I get out my phone and bring up the most recent picture taken. Then I hand it to Riley.
He stares at it. Then, quietly, he says, “It’s the tree.”
“That’s why I was almost late. Because no matter what you said about only wanting to see it in person, I figured you’d regret not getting a picture of it.”
Riley zooms in on his parents’ initials. There’s a heart carved in the bark with MP + WF inside it. Riley studies it, then glances off in the direction of the tree, as if he’s thinking about actually going there, even though that would be pretty much impossible at this point.
“I’ll send it to you once we have service,” I tell him when he hands me my phone back.
“Thanks, X.”
“Don’t worry about it.”
“But what if you’d missed the bus? You couldn’t have gone earlier?”
“Uh, no, because I was busy packing and trying to clean up our cabin. I don’t know if you noticed, but the rest of our cabin mates all got sent home last night, and that just left us, and you have a broken leg. So that pretty much just left me to do all the stupid cleaning.” And while normally I wouldn’t care about making sure a place I didn’t even want to go to was spotless, I wanted to show that we didn’t need our cabin mates and that our cabin was obviously better without them. Plus, we weren’t allowed to leave until we passed inspection, and I wasn’t going to stay here even one minute longer than I had to. “So, no, I couldn’t have gone earlier. But I didn’t want to leave without getting that picture for you. And before you say it, I know you told me not to, and I know it’s not the same thing as getting to go see it in person, but—”
“No, X, it’s… Thanks.”
I shrug. “It wasn’t a big deal.”
“Yeah, it was. It is to me. And you could have missed the bus and gotten stuck here.”

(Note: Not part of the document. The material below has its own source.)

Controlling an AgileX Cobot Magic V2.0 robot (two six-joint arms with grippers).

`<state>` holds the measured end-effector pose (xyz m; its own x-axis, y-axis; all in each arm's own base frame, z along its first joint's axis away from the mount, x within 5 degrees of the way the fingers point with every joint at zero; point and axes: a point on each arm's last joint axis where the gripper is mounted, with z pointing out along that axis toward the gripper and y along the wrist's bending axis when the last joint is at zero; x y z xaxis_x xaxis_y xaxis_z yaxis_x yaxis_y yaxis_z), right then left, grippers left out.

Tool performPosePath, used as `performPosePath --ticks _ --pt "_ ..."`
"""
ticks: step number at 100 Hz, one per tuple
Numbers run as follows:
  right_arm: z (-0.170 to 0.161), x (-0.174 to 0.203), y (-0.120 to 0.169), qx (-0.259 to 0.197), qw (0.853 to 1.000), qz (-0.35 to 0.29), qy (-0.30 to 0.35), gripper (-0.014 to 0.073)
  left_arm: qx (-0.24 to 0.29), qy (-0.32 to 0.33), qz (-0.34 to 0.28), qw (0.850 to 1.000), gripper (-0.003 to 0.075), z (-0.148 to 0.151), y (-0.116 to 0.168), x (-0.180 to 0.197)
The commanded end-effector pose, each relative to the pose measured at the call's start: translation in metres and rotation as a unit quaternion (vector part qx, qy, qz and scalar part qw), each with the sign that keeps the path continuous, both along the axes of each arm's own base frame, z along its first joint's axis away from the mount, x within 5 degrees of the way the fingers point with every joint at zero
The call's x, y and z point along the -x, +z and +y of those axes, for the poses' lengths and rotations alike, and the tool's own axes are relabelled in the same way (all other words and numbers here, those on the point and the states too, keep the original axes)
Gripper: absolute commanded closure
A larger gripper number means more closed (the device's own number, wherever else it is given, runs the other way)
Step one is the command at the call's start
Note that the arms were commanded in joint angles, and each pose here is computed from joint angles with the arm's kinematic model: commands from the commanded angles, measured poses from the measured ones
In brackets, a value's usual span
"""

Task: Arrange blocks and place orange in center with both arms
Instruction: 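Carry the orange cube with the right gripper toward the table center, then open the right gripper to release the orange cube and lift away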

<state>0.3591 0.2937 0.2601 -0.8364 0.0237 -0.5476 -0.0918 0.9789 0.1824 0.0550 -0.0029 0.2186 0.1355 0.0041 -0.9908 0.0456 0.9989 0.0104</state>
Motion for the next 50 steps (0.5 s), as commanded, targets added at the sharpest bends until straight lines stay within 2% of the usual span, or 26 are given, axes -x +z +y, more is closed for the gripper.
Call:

“But I didn’t. And maybe if you’d already told me all that crap about looking back fondly at all the horrible stuff that happened here, I wouldn’t have bothered, since you have so many good memories and everything.”
“That’s not what I said. And I didn’t mean—”
“It’s okay, Perkins. I know what you meant. And for what it’s worth, I’m glad you were here, too, and that we both stuck it out.” I say that right as the buses pull up, and I feel a wave of relief that this week is finally over. “And maybe someday I’ll look back and forget how much this place sucked and only remember the good stuff. But for now, let’s just get the hell out of here.”